Dependence of diffusion coefficients on brightness for uPAR-G and D2D3-G in unperturbed cells. Diffusion coefficients of uPAR-G (a) and D2D3-G (b) versus average molecular brightness. Continuous lines: best-fitted linear correlation; inset: residuals. Correlation statistics for uPAR-G: $\mathrm{P}=0.01$ (deviation of the slope from zero is significant); $n=43$ . Correlation statistics for D2D3-G: $\mathrm{P}=0.83$ (deviation of the slope from zero is not significant); $n=32$ . The two best-fitted lines are superimposed in (c), and the 95% confidence band of each regression line is shown: uPAR-G—continuous line and $(\mid )$ ; D2D3-G—bold dashed line and (- - -). Alpha coefficients of uPAR-G (d) and D2D3-G (e) versus average molecular brightness. Continuous lines: best-fitted linear correlation; inset: residuals. Correlation statistics for uPAR-G: $\mathrm{P}=0.14$ (deviation of the slope from zero is not significant); $n=43$ . Correlation statistics for D2D3-G: $\mathrm{P}=0.32$ (deviation of the slope from zero is not significant); $n=32$ . The two best-fitted lines are superimposed in (f), and the 95% confidence band of each regression line is shown: uPAR-G—continuous line and $(\mid )$ ; D2D3-G—bold dashed line and (- - -).

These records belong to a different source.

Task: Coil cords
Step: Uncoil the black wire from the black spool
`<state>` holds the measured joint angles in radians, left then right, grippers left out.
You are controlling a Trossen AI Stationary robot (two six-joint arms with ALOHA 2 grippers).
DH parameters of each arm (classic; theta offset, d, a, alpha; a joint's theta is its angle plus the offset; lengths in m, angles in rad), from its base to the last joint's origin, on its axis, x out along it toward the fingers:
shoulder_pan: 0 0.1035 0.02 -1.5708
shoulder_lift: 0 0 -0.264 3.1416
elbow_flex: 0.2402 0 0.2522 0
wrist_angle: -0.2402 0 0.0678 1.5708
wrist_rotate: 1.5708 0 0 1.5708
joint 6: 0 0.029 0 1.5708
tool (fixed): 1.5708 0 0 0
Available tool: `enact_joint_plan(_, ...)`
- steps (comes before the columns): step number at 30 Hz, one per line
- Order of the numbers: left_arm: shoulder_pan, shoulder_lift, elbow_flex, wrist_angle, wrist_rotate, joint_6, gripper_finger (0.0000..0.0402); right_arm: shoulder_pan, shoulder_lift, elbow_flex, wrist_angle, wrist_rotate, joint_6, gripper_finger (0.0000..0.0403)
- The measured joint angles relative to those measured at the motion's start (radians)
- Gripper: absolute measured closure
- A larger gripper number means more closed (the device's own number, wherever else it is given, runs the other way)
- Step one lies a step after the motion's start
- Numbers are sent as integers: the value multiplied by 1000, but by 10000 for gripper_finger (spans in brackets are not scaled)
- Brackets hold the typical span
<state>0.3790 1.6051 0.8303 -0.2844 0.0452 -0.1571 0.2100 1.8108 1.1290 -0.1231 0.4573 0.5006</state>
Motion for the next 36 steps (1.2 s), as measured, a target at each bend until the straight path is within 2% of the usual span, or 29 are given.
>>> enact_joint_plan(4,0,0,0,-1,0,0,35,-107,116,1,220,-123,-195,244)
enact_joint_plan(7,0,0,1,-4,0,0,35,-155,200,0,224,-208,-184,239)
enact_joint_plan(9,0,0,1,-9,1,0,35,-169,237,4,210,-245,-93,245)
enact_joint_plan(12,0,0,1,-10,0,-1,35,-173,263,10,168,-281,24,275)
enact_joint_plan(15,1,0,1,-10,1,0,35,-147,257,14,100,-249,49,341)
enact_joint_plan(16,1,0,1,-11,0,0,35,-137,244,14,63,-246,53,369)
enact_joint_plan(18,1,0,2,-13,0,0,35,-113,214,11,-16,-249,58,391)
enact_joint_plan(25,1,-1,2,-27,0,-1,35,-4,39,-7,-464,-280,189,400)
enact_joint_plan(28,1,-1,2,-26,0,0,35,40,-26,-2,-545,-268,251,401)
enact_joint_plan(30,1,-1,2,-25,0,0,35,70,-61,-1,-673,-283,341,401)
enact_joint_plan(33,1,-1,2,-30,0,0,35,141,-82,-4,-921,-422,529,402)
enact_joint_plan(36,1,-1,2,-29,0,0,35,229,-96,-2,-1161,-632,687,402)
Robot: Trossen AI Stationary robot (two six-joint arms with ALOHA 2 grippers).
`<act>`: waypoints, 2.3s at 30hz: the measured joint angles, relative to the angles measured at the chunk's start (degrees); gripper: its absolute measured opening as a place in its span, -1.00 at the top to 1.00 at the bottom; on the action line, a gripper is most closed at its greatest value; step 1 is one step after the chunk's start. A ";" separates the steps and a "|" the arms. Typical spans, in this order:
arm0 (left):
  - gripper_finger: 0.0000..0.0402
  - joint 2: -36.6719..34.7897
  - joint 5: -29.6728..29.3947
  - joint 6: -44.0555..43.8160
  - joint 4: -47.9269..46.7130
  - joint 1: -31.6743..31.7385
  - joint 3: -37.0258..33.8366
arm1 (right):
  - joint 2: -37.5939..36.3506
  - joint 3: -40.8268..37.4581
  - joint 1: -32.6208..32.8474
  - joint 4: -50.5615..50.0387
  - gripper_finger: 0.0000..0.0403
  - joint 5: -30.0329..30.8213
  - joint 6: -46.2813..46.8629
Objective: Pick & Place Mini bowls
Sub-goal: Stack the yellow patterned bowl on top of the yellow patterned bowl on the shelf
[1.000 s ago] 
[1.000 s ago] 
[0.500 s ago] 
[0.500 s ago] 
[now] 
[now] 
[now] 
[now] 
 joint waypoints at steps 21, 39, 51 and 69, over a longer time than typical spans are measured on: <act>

Collectively, the data demonstrate that the active and inactive forms of uPAR are present as mixtures of monomers and dimers at the plasma membrane of live and unperturbed cells. Both GPI-anchored proteins diffuse anomalously; however, only the active form of uPAR shows fractions enriched in monomers that diffuse more slowly.